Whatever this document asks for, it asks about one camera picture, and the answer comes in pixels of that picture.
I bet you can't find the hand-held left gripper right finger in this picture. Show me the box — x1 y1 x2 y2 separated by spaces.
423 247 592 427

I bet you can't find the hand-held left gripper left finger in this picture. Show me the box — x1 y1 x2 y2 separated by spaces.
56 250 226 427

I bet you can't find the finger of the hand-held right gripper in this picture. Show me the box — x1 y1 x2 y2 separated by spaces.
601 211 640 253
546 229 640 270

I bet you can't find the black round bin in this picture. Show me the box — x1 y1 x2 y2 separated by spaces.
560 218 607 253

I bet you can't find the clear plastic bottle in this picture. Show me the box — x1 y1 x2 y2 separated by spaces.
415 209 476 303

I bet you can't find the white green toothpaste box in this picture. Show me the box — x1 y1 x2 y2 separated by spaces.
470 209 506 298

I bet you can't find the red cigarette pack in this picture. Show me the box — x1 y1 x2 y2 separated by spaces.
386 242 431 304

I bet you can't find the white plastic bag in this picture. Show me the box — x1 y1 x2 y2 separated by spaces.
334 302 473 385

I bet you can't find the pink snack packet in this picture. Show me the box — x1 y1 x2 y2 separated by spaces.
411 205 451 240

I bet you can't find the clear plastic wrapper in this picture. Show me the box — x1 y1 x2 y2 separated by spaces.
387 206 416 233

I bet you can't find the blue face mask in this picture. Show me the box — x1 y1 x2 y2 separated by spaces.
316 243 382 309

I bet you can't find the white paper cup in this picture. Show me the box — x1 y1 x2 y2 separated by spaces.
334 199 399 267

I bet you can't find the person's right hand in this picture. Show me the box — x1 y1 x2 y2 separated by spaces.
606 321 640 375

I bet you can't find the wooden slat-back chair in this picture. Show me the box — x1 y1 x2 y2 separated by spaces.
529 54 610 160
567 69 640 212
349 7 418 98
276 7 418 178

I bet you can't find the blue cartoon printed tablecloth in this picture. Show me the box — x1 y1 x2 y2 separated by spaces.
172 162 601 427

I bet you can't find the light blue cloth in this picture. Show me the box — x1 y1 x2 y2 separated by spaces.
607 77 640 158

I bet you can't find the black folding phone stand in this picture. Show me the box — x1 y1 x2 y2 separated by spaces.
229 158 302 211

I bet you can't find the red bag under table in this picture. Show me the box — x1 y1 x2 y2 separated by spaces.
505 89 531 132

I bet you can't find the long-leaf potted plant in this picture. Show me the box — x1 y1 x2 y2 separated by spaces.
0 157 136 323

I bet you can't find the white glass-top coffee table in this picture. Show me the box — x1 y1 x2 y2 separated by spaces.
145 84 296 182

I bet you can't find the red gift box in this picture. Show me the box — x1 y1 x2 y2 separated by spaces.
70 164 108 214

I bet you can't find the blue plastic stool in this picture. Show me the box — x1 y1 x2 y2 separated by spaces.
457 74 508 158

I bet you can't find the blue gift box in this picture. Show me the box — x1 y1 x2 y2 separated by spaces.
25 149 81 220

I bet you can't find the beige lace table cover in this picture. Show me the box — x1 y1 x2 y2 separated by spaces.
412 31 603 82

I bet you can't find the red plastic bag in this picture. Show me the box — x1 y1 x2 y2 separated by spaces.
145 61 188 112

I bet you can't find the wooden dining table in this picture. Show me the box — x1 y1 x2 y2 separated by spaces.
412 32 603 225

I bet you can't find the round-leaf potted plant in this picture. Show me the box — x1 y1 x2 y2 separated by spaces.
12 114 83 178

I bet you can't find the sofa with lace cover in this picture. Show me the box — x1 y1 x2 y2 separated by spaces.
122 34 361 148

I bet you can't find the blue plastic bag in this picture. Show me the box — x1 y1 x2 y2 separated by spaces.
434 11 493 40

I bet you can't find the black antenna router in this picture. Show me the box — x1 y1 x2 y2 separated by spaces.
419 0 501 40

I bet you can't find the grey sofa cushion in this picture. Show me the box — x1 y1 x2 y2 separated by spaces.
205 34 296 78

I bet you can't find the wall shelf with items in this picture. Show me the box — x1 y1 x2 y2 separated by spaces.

* _What the exercise asks_
Transcribe the lines above precisely, keeping each one unchanged.

* _Exercise output_
Whatever this document asks for, it asks about one camera picture, and the answer comes in pixels of that picture.
I bet you can't find the hand-held left gripper right finger in this picture. Show me the box — x1 y1 x2 y2 separated by spaces.
423 247 592 427

I bet you can't find the hand-held left gripper left finger in this picture. Show me the box — x1 y1 x2 y2 separated by spaces.
56 250 226 427

I bet you can't find the finger of the hand-held right gripper in this picture. Show me the box — x1 y1 x2 y2 separated by spaces.
601 211 640 253
546 229 640 270

I bet you can't find the black round bin in this picture. Show me the box — x1 y1 x2 y2 separated by spaces.
560 218 607 253

I bet you can't find the clear plastic bottle in this picture. Show me the box — x1 y1 x2 y2 separated by spaces.
415 209 476 303

I bet you can't find the white green toothpaste box in this picture. Show me the box — x1 y1 x2 y2 separated by spaces.
470 209 506 298

I bet you can't find the red cigarette pack in this picture. Show me the box — x1 y1 x2 y2 separated by spaces.
386 242 431 304

I bet you can't find the white plastic bag in this picture. Show me the box — x1 y1 x2 y2 separated by spaces.
334 302 473 385

I bet you can't find the pink snack packet in this picture. Show me the box — x1 y1 x2 y2 separated by spaces.
411 205 451 240

I bet you can't find the clear plastic wrapper in this picture. Show me the box — x1 y1 x2 y2 separated by spaces.
387 206 416 233

I bet you can't find the blue face mask in this picture. Show me the box — x1 y1 x2 y2 separated by spaces.
316 243 382 309

I bet you can't find the white paper cup in this picture. Show me the box — x1 y1 x2 y2 separated by spaces.
334 199 399 267

I bet you can't find the person's right hand in this picture. Show me the box — x1 y1 x2 y2 separated by spaces.
606 321 640 375

I bet you can't find the wooden slat-back chair in this picture. Show me the box — x1 y1 x2 y2 separated by spaces.
529 54 610 160
567 69 640 212
349 7 418 98
276 7 418 178

I bet you can't find the blue cartoon printed tablecloth in this picture. Show me the box — x1 y1 x2 y2 separated by spaces.
172 162 601 427

I bet you can't find the light blue cloth in this picture. Show me the box — x1 y1 x2 y2 separated by spaces.
607 77 640 158

I bet you can't find the black folding phone stand in this picture. Show me the box — x1 y1 x2 y2 separated by spaces.
229 158 302 211

I bet you can't find the red bag under table in this picture. Show me the box — x1 y1 x2 y2 separated by spaces.
505 89 531 132

I bet you can't find the long-leaf potted plant in this picture. Show me the box — x1 y1 x2 y2 separated by spaces.
0 157 136 323

I bet you can't find the white glass-top coffee table in this picture. Show me the box — x1 y1 x2 y2 separated by spaces.
145 84 296 182

I bet you can't find the red gift box in this picture. Show me the box — x1 y1 x2 y2 separated by spaces.
70 164 108 214

I bet you can't find the blue plastic stool in this picture. Show me the box — x1 y1 x2 y2 separated by spaces.
457 74 508 158

I bet you can't find the blue gift box in this picture. Show me the box — x1 y1 x2 y2 separated by spaces.
25 149 81 220

I bet you can't find the beige lace table cover in this picture. Show me the box — x1 y1 x2 y2 separated by spaces.
412 31 603 82

I bet you can't find the red plastic bag in this picture. Show me the box — x1 y1 x2 y2 separated by spaces.
145 61 188 112

I bet you can't find the wooden dining table in this picture. Show me the box — x1 y1 x2 y2 separated by spaces.
412 32 603 225

I bet you can't find the round-leaf potted plant in this picture. Show me the box — x1 y1 x2 y2 separated by spaces.
12 114 83 178

I bet you can't find the sofa with lace cover in this picture. Show me the box — x1 y1 x2 y2 separated by spaces.
122 34 361 148

I bet you can't find the blue plastic bag in this picture. Show me the box — x1 y1 x2 y2 separated by spaces.
434 11 493 40

I bet you can't find the black antenna router in this picture. Show me the box — x1 y1 x2 y2 separated by spaces.
419 0 501 40

I bet you can't find the grey sofa cushion in this picture. Show me the box — x1 y1 x2 y2 separated by spaces.
205 34 296 78

I bet you can't find the wall shelf with items in this picture. Show me the box — x1 y1 x2 y2 separated by spaces.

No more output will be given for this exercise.